*Work instructions:*
What you give back should be exactly the lines from the one with "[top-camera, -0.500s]" through the end of the data, without the pictures.
——————————
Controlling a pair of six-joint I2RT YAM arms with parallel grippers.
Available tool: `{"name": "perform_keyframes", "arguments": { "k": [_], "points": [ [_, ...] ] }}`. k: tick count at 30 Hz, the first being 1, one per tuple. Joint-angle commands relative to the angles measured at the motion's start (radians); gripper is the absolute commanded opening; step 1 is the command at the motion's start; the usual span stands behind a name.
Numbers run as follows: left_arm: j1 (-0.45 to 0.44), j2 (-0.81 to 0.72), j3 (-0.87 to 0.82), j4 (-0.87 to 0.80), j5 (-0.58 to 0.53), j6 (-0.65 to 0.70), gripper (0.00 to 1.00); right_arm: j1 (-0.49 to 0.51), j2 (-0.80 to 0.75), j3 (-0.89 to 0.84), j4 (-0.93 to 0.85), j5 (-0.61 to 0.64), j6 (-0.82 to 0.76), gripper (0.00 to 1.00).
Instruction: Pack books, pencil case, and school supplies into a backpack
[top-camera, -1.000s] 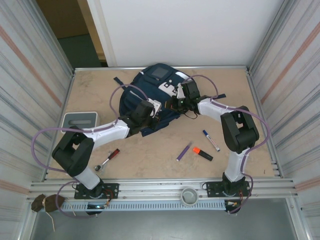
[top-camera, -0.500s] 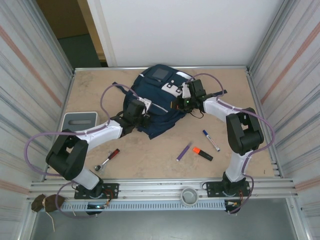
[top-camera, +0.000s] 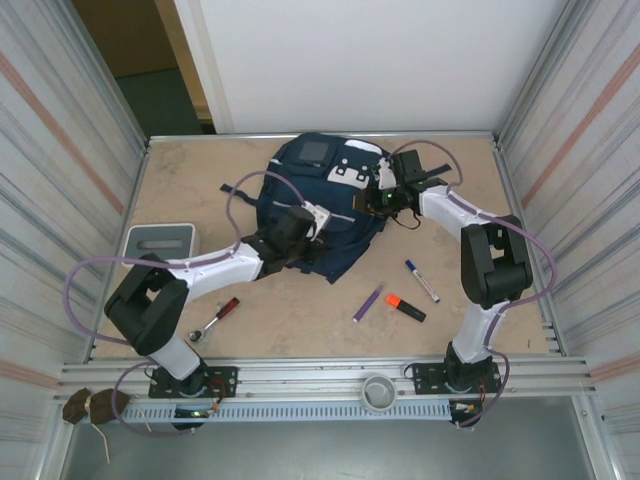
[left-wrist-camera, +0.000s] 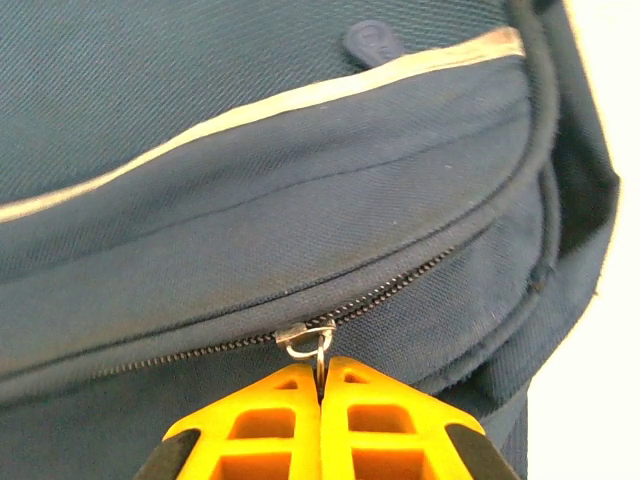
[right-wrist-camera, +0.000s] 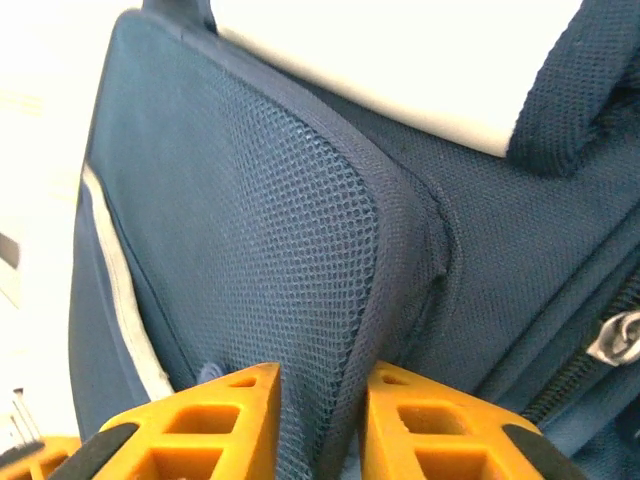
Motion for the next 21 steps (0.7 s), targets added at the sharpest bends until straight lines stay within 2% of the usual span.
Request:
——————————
*Answer below:*
[top-camera, -0.500s] 
[top-camera, +0.000s] 
[left-wrist-camera, +0.000s] 
[right-wrist-camera, +0.000s] 
Motion for the next 21 steps (0.7 s), targets added at the sharpest bends until straight lines stay within 2% of the usual span.
Request:

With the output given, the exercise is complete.